- Second Battle of Dikwa: Part of Boko Haram insurgency
| Date | March 2, 2015 |
| Location | Dikwa, Borno State, Nigeria |
| Result | Chadian victory Dikwa returned to Nigeria; |
| Territorial changes | Dikwa recaptured by Chad, returned to Nigeria |

Belligerents
- Chad: Boko Haram

Commanders and leaders
- Unknown: Abubakar Shekau

Strength
- 2,500: Unknown

Casualties and losses
- 1 killed 34 injured: ~100 killed

= Second Battle of Dikwa =

On March 2, 2015, Chadian forces recaptured the town of Dikwa, Borno State, Nigeria from Boko Haram. The battle occurred two weeks after the first battle of Dikwa, where Chadian soldiers eliminated a major Boko Haram camp on the way to Dikwa, opening up the road for the Chadians to enter the city.

== Background ==
Boko Haram emerged in 2009 as a jihadist social and political movement in a failed rebellion in northeast Nigeria. Throughout the following years, Abubakar Shekau unified militant Islamist groups in the region and continued to foment the rebellion against the Nigerian government, conducting terrorist attacks and bombings in cities and communities across the region.

On January 14, 2015, following a meeting between the Cameroonian Minister of Defense and Chadian President Idriss Déby, the Chadian government announced it would send troops to northern Cameroon to defend against Boko Haram attacks. By January 28, Chadian soldiers had deployed to Fotokol, a border town separated from the Boko Haram-controlled Nigerian border town of Gamboru Ngala, eventually entering and recapturing Gamboru Ngala a few days later after the Nigerian government authorized the Chadians to fight in Nigeria. In late February, Chadian soldiers ambushed Boko Haram at a camp near Dikwa, destroying the camp and killing hundreds of soldiers. This defeat allowed Chadian troops to have open access to entering Dikwa. About 2,500 Chadian soldiers were in Borno State prior to the battle.

== Battle ==
On March 2, 2015, Chadian troops entered Dikwa after an hour of fighting. Fighting was concentrated on a large villa used by Boko Haram near the entrance of the town. After seizing the villa, the Chadians captured the town street by street, gradually taking control of Dikwa. After securing the town and it's outskirts, the Chadian soldiers encamped on a plain just outside Dikwa.

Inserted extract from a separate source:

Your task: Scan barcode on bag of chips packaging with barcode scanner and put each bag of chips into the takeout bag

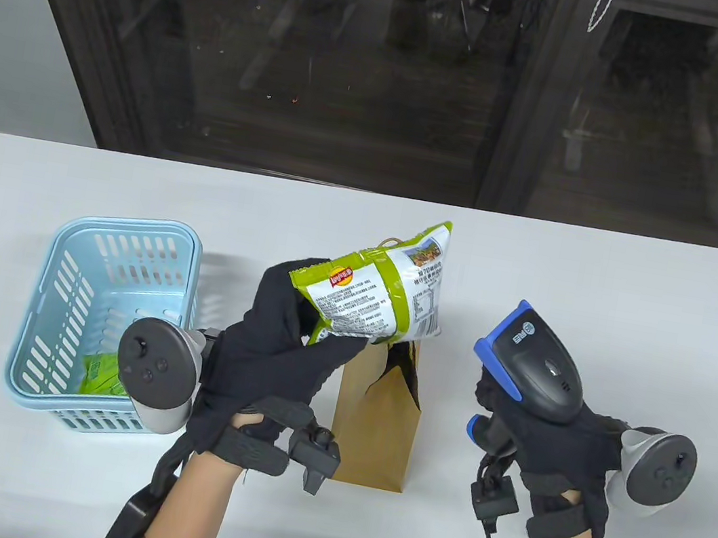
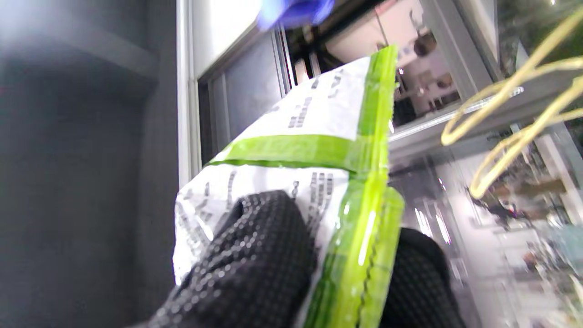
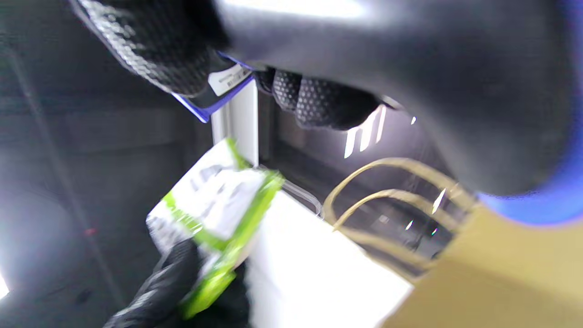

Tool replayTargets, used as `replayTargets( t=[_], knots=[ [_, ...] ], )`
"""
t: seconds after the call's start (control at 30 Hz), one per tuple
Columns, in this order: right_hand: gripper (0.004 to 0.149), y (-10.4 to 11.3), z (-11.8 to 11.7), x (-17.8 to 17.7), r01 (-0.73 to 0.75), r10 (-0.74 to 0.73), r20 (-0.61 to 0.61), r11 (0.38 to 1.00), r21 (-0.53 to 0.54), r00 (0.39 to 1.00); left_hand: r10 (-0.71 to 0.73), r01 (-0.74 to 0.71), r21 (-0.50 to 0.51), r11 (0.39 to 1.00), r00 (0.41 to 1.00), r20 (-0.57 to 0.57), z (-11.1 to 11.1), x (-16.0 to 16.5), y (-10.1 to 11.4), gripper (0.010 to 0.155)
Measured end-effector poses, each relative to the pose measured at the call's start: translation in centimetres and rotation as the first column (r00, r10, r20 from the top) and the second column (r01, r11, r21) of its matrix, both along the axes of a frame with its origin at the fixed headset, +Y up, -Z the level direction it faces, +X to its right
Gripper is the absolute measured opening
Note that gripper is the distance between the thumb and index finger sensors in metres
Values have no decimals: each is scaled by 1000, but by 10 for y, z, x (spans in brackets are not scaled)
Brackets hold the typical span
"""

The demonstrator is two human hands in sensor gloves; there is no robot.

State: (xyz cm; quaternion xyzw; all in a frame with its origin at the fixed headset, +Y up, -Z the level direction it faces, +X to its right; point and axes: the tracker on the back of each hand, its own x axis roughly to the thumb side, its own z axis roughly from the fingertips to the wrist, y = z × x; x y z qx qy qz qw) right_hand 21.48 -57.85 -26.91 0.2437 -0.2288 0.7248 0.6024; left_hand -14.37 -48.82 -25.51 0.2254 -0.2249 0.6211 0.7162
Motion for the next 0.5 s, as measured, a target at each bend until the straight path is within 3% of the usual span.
replayTargets(
  t=[0.1,0.2,0.37,0.5],
  knots=[
    [45,-31,-10,16,-86,90,182,996,-32,979,67,-73,-32,997,987,-148,-6,-12,5,67],
    [45,-54,-18,22,-113,129,263,991,-77,956,62,-84,-81,993,967,-247,-16,-14,4,67],
    [46,-102,-39,24,-184,243,299,960,-212,923,-47,18,-127,992,971,-232,-25,8,-1,65],
    [47,-129,-49,25,-202,292,278,929,-312,915,-183,153,-115,982,926,-331,-20,23,0,65]
  ],
)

The Chadian government said that one soldier was killed and 34 were injured. Most of these injuries were reportedly caused by the explosion of a suicide bomber in a car carrying explosives. The Chadian government also said that around 100 Boko Haram fighters were killed. According to Chadian president Idriss Déby, the leader of Boko Haram Abubakar Shekau was present in Dikwa at the time of the battle and fled during the commotion.

== Aftermath ==
Following the battle, the Nigerian government asked the Chadian army to leave Dikwa so Nigerian soldiers could regain control of the town. The Chadians returned to Cameroon on March 12.